Posts Tagged ‘crash’

John Nolte

Five Best Picture Winner Blu-ray Review: Four Must-Owns and ‘Crash’

by John Nolte

Five Best Picture winners in one Blu-ray collection with no shortage of special features is a pretty good deal… if you like the movies. Because I’m a fan of four out five of the titles, this was a real find.

The English Patient (1996)

Director Anthony Minghella’s sweeping WWII romance ranked as #24 in my countdown of the greatest left-wing films of all time:

Filled with poetic dialogue, lush cinematography, some truly extraordinary scenes — such as the sandstorm sequence where Katharine and Laszlo fall in love — and  a charming subplot involving the short-lived but sincere romance between Binoche’s Canadian nurse and Kip (“Lost’s” Naveen Andrews), a brave Indian who defuses bombs, you almost will yourself  not to notice the film’s depraved and shockingly selfish philosophy.
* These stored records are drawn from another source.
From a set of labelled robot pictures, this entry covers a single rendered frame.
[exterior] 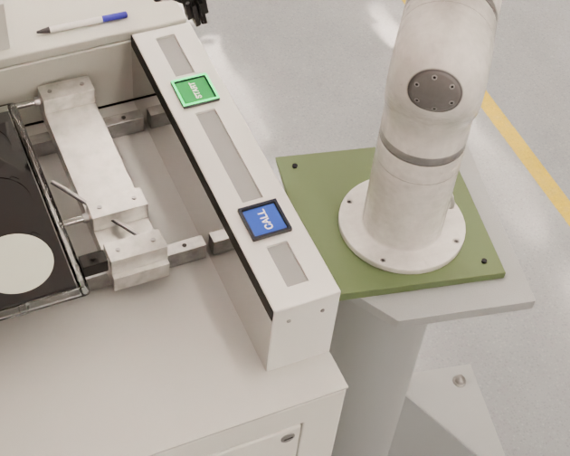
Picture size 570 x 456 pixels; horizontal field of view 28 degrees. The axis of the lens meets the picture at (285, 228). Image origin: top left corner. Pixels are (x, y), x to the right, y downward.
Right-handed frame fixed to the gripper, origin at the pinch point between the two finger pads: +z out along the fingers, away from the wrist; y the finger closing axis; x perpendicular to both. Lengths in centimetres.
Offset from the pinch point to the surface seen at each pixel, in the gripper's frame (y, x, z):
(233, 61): 28, 100, 120
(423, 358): 32, -4, 120
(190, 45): -0.2, 9.4, 15.8
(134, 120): -12.0, 7.6, 24.9
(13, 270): -35.8, -18.3, 14.6
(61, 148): -24.0, 2.6, 19.1
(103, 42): -12.0, 14.9, 14.2
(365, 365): 8, -31, 58
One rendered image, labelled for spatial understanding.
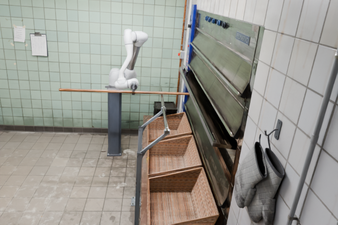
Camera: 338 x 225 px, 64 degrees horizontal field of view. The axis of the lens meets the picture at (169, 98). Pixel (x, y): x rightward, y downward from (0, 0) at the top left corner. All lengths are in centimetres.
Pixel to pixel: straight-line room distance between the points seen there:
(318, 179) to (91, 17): 366
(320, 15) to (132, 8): 328
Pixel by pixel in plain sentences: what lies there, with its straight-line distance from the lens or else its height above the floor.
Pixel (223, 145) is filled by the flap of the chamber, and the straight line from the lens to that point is 168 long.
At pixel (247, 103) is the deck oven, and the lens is 155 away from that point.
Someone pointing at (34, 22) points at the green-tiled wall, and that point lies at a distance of 439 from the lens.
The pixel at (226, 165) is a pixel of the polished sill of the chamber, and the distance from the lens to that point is 189.
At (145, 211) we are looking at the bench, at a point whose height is 58.
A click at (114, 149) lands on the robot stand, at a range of 402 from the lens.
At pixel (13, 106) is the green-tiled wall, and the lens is 487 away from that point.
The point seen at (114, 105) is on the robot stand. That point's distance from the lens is 371.
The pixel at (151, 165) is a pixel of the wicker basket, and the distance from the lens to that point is 283.
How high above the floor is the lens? 220
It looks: 20 degrees down
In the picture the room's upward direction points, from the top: 5 degrees clockwise
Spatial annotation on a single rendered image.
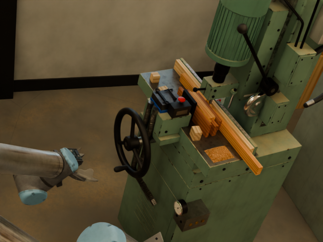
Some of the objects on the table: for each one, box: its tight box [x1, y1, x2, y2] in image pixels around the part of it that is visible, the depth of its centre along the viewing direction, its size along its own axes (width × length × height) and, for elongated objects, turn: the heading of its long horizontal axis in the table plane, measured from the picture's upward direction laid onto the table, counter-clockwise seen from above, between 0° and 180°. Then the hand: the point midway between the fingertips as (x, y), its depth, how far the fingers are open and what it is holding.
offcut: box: [149, 72, 160, 83], centre depth 237 cm, size 3×3×4 cm
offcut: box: [189, 126, 202, 141], centre depth 214 cm, size 4×3×4 cm
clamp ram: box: [182, 89, 197, 120], centre depth 220 cm, size 9×8×9 cm
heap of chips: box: [204, 145, 235, 163], centre depth 210 cm, size 7×10×2 cm
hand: (90, 168), depth 219 cm, fingers open, 14 cm apart
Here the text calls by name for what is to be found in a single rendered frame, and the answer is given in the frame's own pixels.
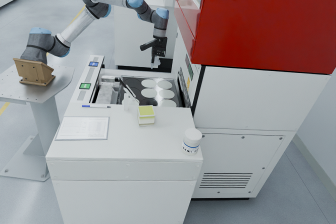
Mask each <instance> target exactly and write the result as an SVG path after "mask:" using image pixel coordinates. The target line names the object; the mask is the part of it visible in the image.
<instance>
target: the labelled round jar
mask: <svg viewBox="0 0 336 224"><path fill-rule="evenodd" d="M201 139H202V133H201V132H200V131H199V130H198V129H195V128H188V129H187V130H186V131H185V134H184V138H183V142H182V147H181V149H182V151H183V152H184V153H185V154H186V155H189V156H193V155H195V154H196V153H197V152H198V149H199V146H200V142H201Z"/></svg>
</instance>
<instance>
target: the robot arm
mask: <svg viewBox="0 0 336 224"><path fill-rule="evenodd" d="M82 1H83V2H84V3H85V4H86V5H85V10H84V11H83V12H82V13H81V14H80V15H79V16H78V17H77V18H76V19H75V20H74V21H73V22H72V23H71V24H70V25H69V26H68V27H67V28H66V29H65V30H64V31H63V32H62V33H57V34H56V35H55V36H52V35H51V34H52V32H51V31H50V30H48V29H45V28H41V27H33V28H31V30H30V33H29V37H28V41H27V45H26V49H25V51H24V52H23V53H22V55H21V56H20V59H24V60H31V61H38V62H43V63H44V64H46V65H48V61H47V53H49V54H52V55H54V56H55V57H59V58H63V57H66V56H67V55H68V54H69V53H70V50H71V42H72V41H74V40H75V39H76V38H77V37H78V36H79V35H80V34H81V33H82V32H83V31H84V30H85V29H86V28H87V27H88V26H89V25H90V24H91V23H92V22H93V21H94V20H99V19H100V18H106V17H107V16H108V15H109V14H110V12H111V8H112V6H111V5H114V6H119V7H124V8H128V9H133V10H135V11H136V12H137V17H138V18H139V19H140V20H142V21H146V22H149V23H153V24H154V29H153V38H155V39H154V40H151V41H149V42H147V43H145V44H142V45H140V50H141V51H145V50H146V49H148V48H150V47H152V48H151V61H150V67H151V69H153V66H158V65H160V64H161V62H160V60H159V59H158V56H159V57H165V54H166V46H167V40H168V38H167V37H166V31H167V25H168V19H169V10H168V9H166V8H161V7H158V8H157V9H156V10H154V9H151V8H150V7H149V5H148V4H147V3H146V2H145V0H82ZM164 52H165V54H164Z"/></svg>
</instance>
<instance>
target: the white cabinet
mask: <svg viewBox="0 0 336 224"><path fill-rule="evenodd" d="M196 183H197V180H52V184H53V188H54V191H55V194H56V198H57V201H58V205H59V208H60V212H61V215H62V219H63V222H64V224H183V222H184V219H185V216H186V213H187V210H188V207H189V204H190V201H191V198H192V195H193V192H194V189H195V186H196Z"/></svg>
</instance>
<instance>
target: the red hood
mask: <svg viewBox="0 0 336 224"><path fill-rule="evenodd" d="M173 13H174V16H175V19H176V22H177V24H178V27H179V30H180V33H181V36H182V39H183V42H184V45H185V47H186V50H187V53H188V56H189V59H190V62H191V64H198V65H213V66H226V67H240V68H253V69H266V70H279V71H293V72H306V73H319V74H332V73H333V71H334V70H335V68H336V0H175V5H174V12H173Z"/></svg>
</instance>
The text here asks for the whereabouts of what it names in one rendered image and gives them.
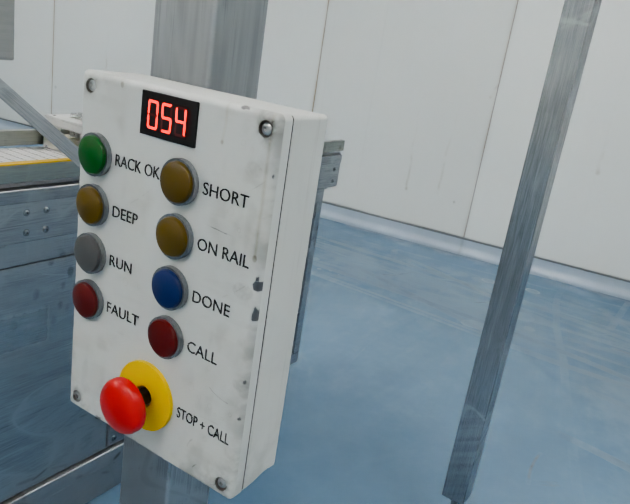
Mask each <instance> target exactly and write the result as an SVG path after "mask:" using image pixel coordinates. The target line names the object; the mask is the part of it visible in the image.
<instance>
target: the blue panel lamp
mask: <svg viewBox="0 0 630 504"><path fill-rule="evenodd" d="M152 291H153V295H154V297H155V299H156V300H157V302H158V303H159V304H160V305H161V306H163V307H165V308H175V307H177V306H178V305H179V304H180V302H181V300H182V294H183V291H182V285H181V282H180V280H179V278H178V277H177V275H176V274H175V273H174V272H173V271H171V270H169V269H161V270H159V271H158V272H157V273H156V274H155V275H154V277H153V280H152Z"/></svg>
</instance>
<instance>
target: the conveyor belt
mask: <svg viewBox="0 0 630 504"><path fill-rule="evenodd" d="M328 154H340V155H342V154H341V152H340V151H334V152H324V153H323V154H322V155H328ZM58 158H68V157H67V156H66V155H65V154H64V153H62V152H60V151H57V150H54V149H49V148H45V146H37V147H18V148H0V163H1V162H15V161H29V160H44V159H58ZM79 180H80V177H72V178H62V179H52V180H42V181H32V182H22V183H11V184H1V185H0V189H3V188H12V187H22V186H31V185H41V184H50V183H60V182H70V181H79Z"/></svg>
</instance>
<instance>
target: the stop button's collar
mask: <svg viewBox="0 0 630 504"><path fill-rule="evenodd" d="M119 377H124V378H127V379H129V380H130V381H131V382H132V383H134V384H135V386H136V387H137V388H138V389H139V388H140V386H141V385H142V386H144V387H146V388H147V389H148V391H149V392H150V395H151V404H150V405H145V407H146V420H145V423H144V425H143V427H142V429H144V430H147V431H157V430H159V429H161V428H163V427H165V426H166V425H167V424H168V422H169V421H170V418H171V416H172V411H173V400H172V394H171V390H170V388H169V385H168V383H167V381H166V379H165V377H164V376H163V374H162V373H161V372H160V371H159V370H158V369H157V368H156V367H155V366H154V365H153V364H151V363H150V362H147V361H145V360H135V361H132V362H129V363H128V364H126V365H125V366H124V368H123V369H122V371H121V373H120V376H119ZM178 409H180V410H182V411H183V415H182V420H183V418H184V412H185V413H186V411H185V410H183V409H181V408H180V407H178V408H177V411H178V413H179V416H178V415H177V417H178V418H179V417H180V412H179V410H178ZM188 415H190V416H191V422H189V421H188V420H187V416H188ZM195 418H196V421H195ZM186 421H187V422H188V423H189V424H191V423H192V421H193V426H194V422H195V423H196V422H197V421H198V419H197V417H196V416H194V419H193V417H192V415H191V414H190V413H188V414H187V415H186ZM209 427H212V428H213V429H214V427H213V426H212V425H210V426H208V434H209V435H210V436H213V435H211V434H210V433H209ZM216 432H217V434H216ZM216 432H215V434H214V436H213V438H214V437H215V435H216V436H217V437H218V440H219V434H218V428H217V429H216Z"/></svg>
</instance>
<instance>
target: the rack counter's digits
mask: <svg viewBox="0 0 630 504"><path fill-rule="evenodd" d="M188 112H189V107H186V106H182V105H178V104H174V103H170V102H166V101H161V100H157V99H153V98H149V97H147V107H146V121H145V129H148V130H151V131H155V132H159V133H162V134H166V135H169V136H173V137H176V138H180V139H184V140H186V134H187V123H188Z"/></svg>
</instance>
The film is seductive, though, and you want to give into it, but in the end the only moral outcome would be to have the cast of “Inglorious Basterds” storm in and beat Laszlo to death with a baseball bat.

If you don’t mind being manipulated by an ingeniously crafted and immoral piece of propaganda (and I don’t), another bonus is the look of the film (the cinematography won an Oscar), which is a jaw-dropper on Blu-ray.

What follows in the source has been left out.